Meski Andalkan Investor, Proyek Bukit Algoritma Tetap Berisiko Mengganggu APBN

Meski Andalkan Investor, Proyek Bukit Algoritma Tetap Berisiko Mengganggu APBN
Bangunan hotel tak terurus dan sepi pengunjung yang berada di lahan milik keluarga Handoko seluas 1.000 ha di Cikidang, Sukabumi yang disebut-sebut akan dibangung menjadi Kawasan Ekonomi Khusus 'Bukit Algoritma'. (Supplied: tirto.id/Adi Renaldi)

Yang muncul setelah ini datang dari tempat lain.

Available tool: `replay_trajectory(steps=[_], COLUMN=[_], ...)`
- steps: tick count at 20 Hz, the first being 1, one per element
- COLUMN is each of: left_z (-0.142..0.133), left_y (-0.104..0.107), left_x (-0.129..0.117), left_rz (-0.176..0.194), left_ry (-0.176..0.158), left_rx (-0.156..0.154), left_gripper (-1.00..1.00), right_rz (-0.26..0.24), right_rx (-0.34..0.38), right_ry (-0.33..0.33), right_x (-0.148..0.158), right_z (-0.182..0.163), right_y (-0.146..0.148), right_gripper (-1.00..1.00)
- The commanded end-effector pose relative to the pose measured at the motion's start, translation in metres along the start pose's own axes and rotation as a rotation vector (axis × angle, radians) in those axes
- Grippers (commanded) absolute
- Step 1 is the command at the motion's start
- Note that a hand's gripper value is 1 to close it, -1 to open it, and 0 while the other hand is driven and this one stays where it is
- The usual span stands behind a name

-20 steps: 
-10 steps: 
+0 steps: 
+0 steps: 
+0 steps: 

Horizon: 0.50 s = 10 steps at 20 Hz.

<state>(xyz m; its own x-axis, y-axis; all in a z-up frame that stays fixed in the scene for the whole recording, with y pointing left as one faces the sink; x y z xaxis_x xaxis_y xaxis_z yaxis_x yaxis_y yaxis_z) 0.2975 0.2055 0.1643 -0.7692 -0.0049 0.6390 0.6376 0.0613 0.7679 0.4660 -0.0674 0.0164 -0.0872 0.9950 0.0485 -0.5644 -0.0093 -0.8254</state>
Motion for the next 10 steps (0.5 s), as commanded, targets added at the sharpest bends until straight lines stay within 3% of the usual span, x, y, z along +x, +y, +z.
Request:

Lebih baik bukan 'proyek bombastis'

Meski mengaku tidak menentang mega proyek, Syahrial Loetan menilai Indonesia harus sangat selektif dalam menentukan proyek-proyek berskala besar tersebut.

Pertimbangannya bisa dilihat dari sisi kebutuhan, kertertarikan, dan kapasitas.

Syahrial paham pembangunan mungkin tidak bisa berjalan dengan kecepatan yang selalu linear dan sesekali harus ada lonjakan-lonjakan.

"Tetapi mega proyek bukan jawaban satu-satunya."

"Mengapa kita enggak ciptakan tiga, empat, lima, atau enam proyek yang barangkali medium scale, yang more related to [lebih berhubungan dengan] ... bahan makanan, barangkali?" kata Syahrial, sambil menyebut masalah ketahanan pangan dunia yang krusial akibat jumlah penduduk dunia yang hampir 8 miliar.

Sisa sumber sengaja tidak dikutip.